*Prompt*
Only one span of the listing below should come back. It runs from the line with "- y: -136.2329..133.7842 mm" through the line with "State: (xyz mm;", and each of its lines must be reproduced exactly.
______
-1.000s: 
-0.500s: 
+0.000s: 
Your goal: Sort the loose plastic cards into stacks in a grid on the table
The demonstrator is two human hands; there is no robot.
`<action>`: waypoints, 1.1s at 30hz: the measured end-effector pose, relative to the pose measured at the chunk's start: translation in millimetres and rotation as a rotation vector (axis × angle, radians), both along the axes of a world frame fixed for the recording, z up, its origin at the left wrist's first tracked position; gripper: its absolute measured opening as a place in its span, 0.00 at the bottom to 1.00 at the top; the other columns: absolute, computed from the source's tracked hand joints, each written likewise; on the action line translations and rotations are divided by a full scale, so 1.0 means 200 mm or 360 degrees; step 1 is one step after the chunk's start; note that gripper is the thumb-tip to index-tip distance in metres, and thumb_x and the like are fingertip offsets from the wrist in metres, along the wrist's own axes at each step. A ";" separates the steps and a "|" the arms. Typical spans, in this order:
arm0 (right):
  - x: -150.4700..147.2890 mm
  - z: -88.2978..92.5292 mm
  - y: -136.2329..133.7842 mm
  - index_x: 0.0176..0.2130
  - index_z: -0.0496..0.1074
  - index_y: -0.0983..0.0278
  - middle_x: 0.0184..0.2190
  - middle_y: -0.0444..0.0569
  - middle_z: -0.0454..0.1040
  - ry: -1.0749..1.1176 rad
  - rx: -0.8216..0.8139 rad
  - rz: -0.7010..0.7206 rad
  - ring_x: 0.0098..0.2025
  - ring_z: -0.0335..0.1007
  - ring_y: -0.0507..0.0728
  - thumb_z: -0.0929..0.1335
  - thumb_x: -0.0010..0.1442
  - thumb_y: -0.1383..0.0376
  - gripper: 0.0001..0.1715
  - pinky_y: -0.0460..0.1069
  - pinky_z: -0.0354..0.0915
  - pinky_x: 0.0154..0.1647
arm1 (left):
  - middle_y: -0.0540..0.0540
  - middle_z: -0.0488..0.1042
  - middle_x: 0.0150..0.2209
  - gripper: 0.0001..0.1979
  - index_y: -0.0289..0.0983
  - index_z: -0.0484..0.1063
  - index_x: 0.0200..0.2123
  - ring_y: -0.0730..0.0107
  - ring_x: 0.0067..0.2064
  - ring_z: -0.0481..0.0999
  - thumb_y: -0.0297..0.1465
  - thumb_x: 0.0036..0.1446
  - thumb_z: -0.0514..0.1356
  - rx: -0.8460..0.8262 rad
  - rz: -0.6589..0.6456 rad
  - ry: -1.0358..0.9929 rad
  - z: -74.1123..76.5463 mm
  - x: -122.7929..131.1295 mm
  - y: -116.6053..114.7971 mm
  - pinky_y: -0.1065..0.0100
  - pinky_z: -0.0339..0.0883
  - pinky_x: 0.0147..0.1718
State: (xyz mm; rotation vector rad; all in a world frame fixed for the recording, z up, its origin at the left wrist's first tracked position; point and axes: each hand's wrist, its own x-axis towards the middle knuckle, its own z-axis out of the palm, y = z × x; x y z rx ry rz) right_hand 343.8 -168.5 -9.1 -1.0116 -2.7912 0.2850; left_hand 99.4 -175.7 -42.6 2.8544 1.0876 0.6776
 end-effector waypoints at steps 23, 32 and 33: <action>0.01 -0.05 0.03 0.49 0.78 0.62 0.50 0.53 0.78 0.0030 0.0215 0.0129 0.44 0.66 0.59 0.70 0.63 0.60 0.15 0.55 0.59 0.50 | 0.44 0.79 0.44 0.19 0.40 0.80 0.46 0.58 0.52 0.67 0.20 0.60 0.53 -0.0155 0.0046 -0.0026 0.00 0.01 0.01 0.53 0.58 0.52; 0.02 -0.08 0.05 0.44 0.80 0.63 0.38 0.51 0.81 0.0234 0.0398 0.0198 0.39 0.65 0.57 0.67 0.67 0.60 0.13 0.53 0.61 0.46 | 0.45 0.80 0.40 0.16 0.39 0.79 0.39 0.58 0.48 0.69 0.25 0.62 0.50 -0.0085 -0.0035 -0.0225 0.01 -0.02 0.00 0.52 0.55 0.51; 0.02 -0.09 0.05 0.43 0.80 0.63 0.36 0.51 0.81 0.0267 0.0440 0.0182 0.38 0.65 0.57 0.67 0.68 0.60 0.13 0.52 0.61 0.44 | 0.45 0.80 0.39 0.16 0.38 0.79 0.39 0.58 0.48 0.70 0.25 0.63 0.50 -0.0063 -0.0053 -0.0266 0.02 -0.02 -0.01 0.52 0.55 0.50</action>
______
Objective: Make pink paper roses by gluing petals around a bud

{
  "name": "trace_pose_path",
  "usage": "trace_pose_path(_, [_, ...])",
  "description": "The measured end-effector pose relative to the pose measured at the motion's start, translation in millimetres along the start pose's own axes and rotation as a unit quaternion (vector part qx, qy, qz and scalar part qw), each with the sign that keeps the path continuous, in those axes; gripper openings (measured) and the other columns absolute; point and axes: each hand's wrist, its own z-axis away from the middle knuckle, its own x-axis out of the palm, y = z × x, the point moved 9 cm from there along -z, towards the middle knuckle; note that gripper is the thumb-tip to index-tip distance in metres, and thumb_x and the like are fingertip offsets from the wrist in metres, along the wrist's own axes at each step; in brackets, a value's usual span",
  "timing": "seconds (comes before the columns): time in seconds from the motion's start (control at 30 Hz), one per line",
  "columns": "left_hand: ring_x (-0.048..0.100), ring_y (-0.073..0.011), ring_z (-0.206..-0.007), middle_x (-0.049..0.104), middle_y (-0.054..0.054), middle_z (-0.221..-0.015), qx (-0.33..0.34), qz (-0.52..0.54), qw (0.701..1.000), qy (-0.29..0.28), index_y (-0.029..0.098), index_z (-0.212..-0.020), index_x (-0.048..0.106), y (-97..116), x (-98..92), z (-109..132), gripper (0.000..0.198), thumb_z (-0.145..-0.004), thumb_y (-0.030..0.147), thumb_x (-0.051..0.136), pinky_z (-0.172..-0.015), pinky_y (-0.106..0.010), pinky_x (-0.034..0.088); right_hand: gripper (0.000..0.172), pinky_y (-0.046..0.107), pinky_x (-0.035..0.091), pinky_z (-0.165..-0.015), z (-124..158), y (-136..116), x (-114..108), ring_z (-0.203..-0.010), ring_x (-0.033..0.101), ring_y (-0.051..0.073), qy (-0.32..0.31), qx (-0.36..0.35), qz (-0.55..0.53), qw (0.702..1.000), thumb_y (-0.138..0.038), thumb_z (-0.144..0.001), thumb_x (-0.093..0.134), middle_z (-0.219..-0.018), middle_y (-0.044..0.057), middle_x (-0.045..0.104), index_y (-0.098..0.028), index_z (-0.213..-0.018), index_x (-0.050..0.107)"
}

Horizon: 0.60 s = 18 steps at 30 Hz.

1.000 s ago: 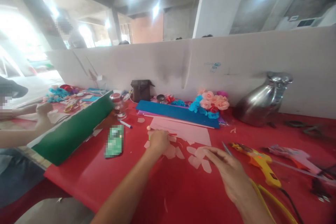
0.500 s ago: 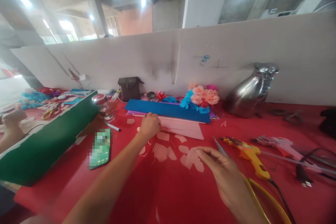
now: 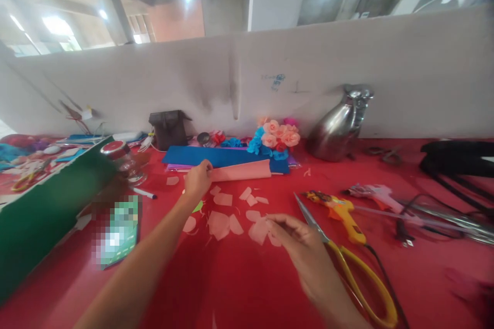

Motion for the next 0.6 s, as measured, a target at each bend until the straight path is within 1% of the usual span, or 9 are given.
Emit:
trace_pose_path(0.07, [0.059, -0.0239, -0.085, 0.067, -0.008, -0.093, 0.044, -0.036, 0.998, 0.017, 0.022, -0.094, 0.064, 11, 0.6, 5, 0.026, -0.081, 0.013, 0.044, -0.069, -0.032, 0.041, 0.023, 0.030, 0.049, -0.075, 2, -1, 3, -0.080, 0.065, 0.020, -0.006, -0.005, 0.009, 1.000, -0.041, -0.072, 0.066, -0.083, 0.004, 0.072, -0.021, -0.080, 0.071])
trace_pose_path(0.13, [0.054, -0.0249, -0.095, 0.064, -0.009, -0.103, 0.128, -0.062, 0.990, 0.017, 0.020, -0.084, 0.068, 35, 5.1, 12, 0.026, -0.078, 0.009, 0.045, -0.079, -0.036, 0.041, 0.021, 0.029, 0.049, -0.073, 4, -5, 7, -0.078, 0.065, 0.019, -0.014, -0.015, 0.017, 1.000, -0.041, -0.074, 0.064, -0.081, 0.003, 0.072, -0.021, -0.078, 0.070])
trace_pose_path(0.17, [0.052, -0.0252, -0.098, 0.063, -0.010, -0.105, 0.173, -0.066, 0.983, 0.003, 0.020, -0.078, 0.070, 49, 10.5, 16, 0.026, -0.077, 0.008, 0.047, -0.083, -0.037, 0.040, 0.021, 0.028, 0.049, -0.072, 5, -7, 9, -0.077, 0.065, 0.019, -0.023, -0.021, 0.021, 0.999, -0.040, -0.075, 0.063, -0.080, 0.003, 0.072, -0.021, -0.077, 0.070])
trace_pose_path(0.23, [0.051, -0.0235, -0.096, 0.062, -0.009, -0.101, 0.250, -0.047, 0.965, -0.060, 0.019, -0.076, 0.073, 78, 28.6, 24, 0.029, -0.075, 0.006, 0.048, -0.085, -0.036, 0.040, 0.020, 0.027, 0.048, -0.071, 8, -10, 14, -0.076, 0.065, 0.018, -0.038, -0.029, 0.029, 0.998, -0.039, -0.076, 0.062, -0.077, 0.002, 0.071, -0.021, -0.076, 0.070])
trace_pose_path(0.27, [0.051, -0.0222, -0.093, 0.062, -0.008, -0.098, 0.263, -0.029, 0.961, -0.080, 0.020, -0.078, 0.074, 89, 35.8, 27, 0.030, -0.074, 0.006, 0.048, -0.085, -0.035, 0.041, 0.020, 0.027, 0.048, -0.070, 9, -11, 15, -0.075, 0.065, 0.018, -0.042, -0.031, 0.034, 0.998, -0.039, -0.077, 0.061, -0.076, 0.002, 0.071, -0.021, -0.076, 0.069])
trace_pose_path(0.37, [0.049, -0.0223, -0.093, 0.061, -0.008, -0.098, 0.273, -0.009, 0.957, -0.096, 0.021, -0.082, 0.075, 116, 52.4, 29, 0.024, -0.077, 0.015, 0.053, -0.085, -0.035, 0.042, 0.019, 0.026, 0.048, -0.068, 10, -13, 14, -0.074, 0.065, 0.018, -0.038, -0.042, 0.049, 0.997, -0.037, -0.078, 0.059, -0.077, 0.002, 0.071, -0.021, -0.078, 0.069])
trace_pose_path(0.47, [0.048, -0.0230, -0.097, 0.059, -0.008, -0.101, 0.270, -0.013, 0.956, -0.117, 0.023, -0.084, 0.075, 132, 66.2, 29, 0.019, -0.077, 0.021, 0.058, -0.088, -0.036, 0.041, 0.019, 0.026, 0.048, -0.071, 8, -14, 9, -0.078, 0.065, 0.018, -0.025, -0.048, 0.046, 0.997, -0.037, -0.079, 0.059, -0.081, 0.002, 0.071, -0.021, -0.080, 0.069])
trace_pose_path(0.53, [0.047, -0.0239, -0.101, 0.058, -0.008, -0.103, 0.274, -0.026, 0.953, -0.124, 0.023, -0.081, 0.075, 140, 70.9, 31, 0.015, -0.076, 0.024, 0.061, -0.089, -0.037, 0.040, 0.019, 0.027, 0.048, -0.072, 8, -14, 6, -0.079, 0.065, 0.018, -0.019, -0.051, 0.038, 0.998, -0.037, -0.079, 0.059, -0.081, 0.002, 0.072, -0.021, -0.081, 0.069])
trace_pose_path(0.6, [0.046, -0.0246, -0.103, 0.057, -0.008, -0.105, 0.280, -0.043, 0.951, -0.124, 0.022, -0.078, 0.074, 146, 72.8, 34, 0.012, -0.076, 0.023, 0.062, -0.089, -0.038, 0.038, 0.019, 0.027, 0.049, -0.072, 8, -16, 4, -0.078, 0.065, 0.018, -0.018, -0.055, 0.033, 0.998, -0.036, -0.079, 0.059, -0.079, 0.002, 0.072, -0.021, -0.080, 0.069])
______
*Response*
  - y: -136.2329..133.7842 mm
  - index_x: 0.0176..0.2130
  - index_z: -0.0496..0.1074
  - index_y: -0.0983..0.0278
  - middle_x: 0.0184..0.2190
  - middle_y: -0.0444..0.0569
  - middle_z: -0.0454..0.1040
  - ry: -1.0749..1.1176 rad
  - rx: -0.8216..0.8139 rad
  - rz: -0.7010..0.7206 rad
  - ring_x: 0.0098..0.2025
  - ring_z: -0.0335..0.1007
  - ring_y: -0.0507..0.0728
  - thumb_z: -0.0929..0.1335
  - thumb_x: -0.0010..0.1442
  - thumb_y: -0.1383..0.0376
  - gripper: 0.0001..0.1715
  - pinky_y: -0.0460..0.1069
  - pinky_z: -0.0354..0.0915
  - pinky_x: 0.0154..0.1647
arm1 (left):
  - middle_y: -0.0540..0.0540
  - middle_z: -0.0488..0.1042
  - middle_x: 0.0150..0.2209
  - gripper: 0.0001..0.1979
  - index_y: -0.0289..0.0983
  - index_z: -0.0484..0.1063
  - index_x: 0.0200..0.2123
  - ring_y: -0.0730..0.0107
  - ring_x: 0.0067..0.2064
  - ring_z: -0.0481..0.0999
  - thumb_y: -0.0297..0.1465
  - thumb_x: 0.0036..0.1446
  - thumb_z: -0.0514..0.1356
  - rx: -0.8460..0.8262 rad
  - rz: -0.6589..0.6456 rad
  - ry: -1.0358..0.9929 rad
  - z: -74.1123..76.5463 mm
  - x: -122.7929..131.1295 mm
  - y: -116.6053..114.7971 mm
  - pinky_y: -0.1065..0.0100
  - pinky_z: -0.0339..0.0883
  - pinky_x: 0.0147..0.1718
State: (xyz mm; rotation vector rad; all in a world frame fixed for the recording, z up, its origin at the left wrist's first tracked position; point and axes: each hand's wrist, its own x-axis towards the middle knuckle, its own z-axis out of the palm, y = z × x; x y z rx ry rz) right_hand 343.8 -168.5 -9.1 -1.0116 -2.7912 0.2850; left_hand 99.4 -175.7 -42.6 2.8544 1.0876 0.6776

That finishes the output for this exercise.